Bruno Le Maire: "La réponse est oui, ça sera difficile. Mais raison de plus pour ne pas laisser filer la dépense publique dès le début des discussions.
L'incertitude est totale sur les prix de l'énergie: c'est pourquoi nous pouvons être amenés, dans les mois qui viennent, à prendre des mesures supplémentaires pour protéger, soit nos compatriotes soit nos entreprises. Donc le principe de responsabilité, c'est évidemment de garder des réserves financières au cas où la situation devrait se détériorer".
- Q: Quelles sont dans ce texte final vos ouvertures aux propositions de la majorité et des oppositions?
Gabriel Attal: "J'espère que les oppositions ne cherchent pas à ce que des amendements soient retenus comme des trophées, mais plutôt comme des conquêtes pour les Français et l'intérêt général. Donc ce qu'on a regardé, ce n'est évidemment pas l'étiquette politique, mais avant tout les mesures qui étaient proposés pour qu'elles soient utiles et cohérentes avec la ligne qu'on défend qui est celle de favoriser le travail et d'être responsables avec les finances publiques".
Q - Les députés RN et de la Nupes dénoncent un passage en force et ont annoncé des motions de censure. Que leur répondez-vous?
Bruno Le Maire: "Il n’y a pas eu de passage en force. Le débat a eu lieu, et il était de qualité et a permis de présenter des visions qui sont objectivement incompatibles. Entre ceux qui estiment qu'il faut augmenter massivement toutes les taxes et tous les impôts et ceux qui, comme nous, plaident pour la stabilité fiscale ou la baisse des impôts, il est difficile de trouver un compromis. Mais qu'il y ait des divergences, cela s'appelle la démocratie. Que la majorité décide à la fin, cela s'appelle la démocratie. Et que le débat soit nécessaire, cela s'appelle aussi à démocratie".
Q - Le projet de budget de la Sécu est-il lui aussi voué au 49.3?

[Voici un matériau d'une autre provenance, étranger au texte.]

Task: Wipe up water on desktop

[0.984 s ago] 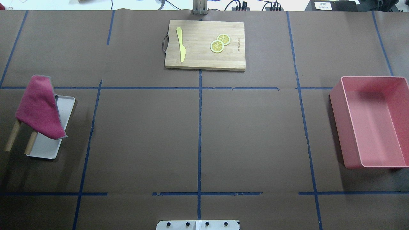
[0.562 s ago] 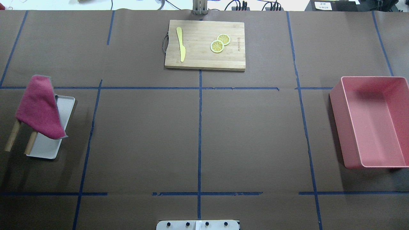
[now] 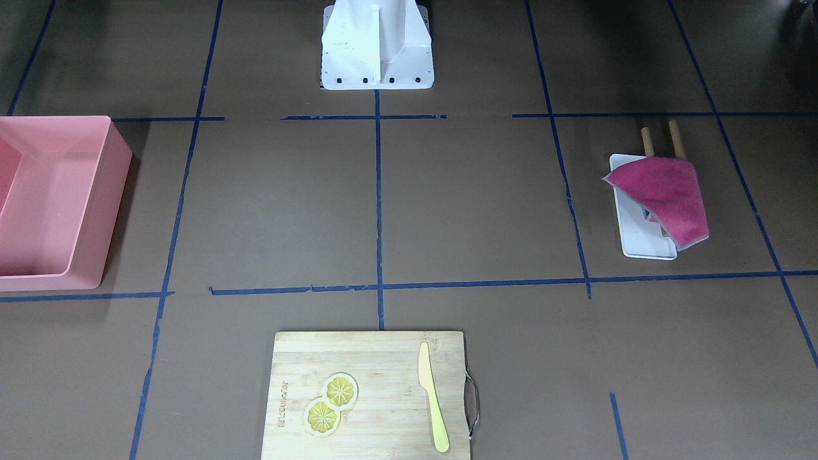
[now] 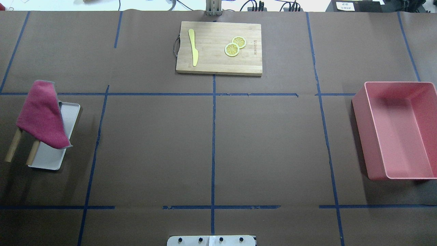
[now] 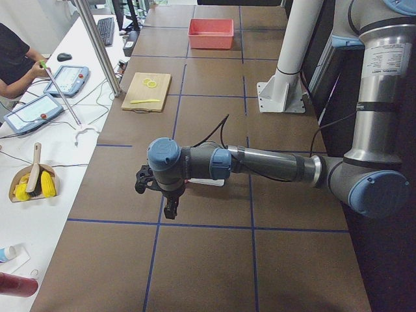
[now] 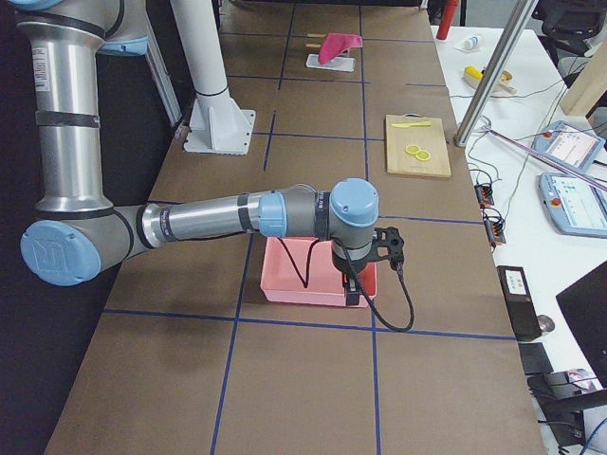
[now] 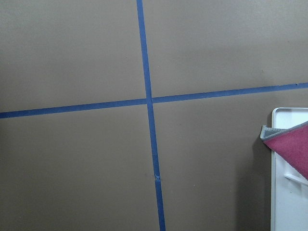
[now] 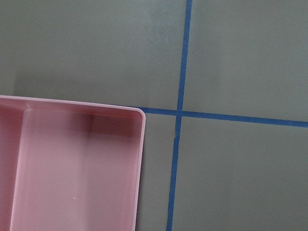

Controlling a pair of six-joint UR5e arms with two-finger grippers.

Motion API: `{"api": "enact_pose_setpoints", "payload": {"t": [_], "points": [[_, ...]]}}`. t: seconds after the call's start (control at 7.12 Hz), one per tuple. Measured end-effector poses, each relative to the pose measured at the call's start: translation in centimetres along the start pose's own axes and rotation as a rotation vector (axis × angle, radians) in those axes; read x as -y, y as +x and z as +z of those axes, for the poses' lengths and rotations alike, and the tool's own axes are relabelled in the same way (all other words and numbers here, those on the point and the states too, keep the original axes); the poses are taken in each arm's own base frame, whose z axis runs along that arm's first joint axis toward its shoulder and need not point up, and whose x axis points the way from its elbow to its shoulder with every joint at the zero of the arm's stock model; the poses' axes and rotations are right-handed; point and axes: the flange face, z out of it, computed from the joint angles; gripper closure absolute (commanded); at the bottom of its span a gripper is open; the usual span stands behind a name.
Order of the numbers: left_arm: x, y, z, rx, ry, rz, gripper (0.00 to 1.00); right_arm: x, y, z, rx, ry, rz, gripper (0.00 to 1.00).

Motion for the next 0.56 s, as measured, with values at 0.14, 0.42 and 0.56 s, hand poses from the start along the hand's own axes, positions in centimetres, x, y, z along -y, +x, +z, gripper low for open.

Gabriel Attal: "Le 49.3, c’est une clé pour avancer quand tout est bloqué. En l'occurrence, après avoir longuement discuté avec elles et après avoir débattu du budget jusqu’au bout, on constate que les oppositions ne souhaitent pas ouvrir la possibilité d'avancer avec nous, ou en tout cas de nous laisser avancer. Dans ces conditions, on prendra aussi nos responsabilités sur le budget de la Sécurité sociale".
Q- Ce n’est pas contradictoire avec la nouvelle méthode basée sur le dialogue, le compromis ?
Bruno Le Maire: "Nous ne débattons pas pour parvenir à un accord puisque depuis l'été, toutes les oppositions ont dit qu'elles ne voteraient pas le projet de budget pour 2023. Nous débattons pour deux choses: d'abord pour améliorer le budget et avoir la copie la meilleure possible. Et pour présenter des options politiques à nos compatriotes, qu'ils puissent se faire une idée de ce que serait un budget avec d'autres forces politiques.
Plus de dialogue est toujours utile pour notre démocratie et pour la Ve République. Le dialogue apaise aussi. Parce que chacun peut présenter ses arguments le temps nécessaire".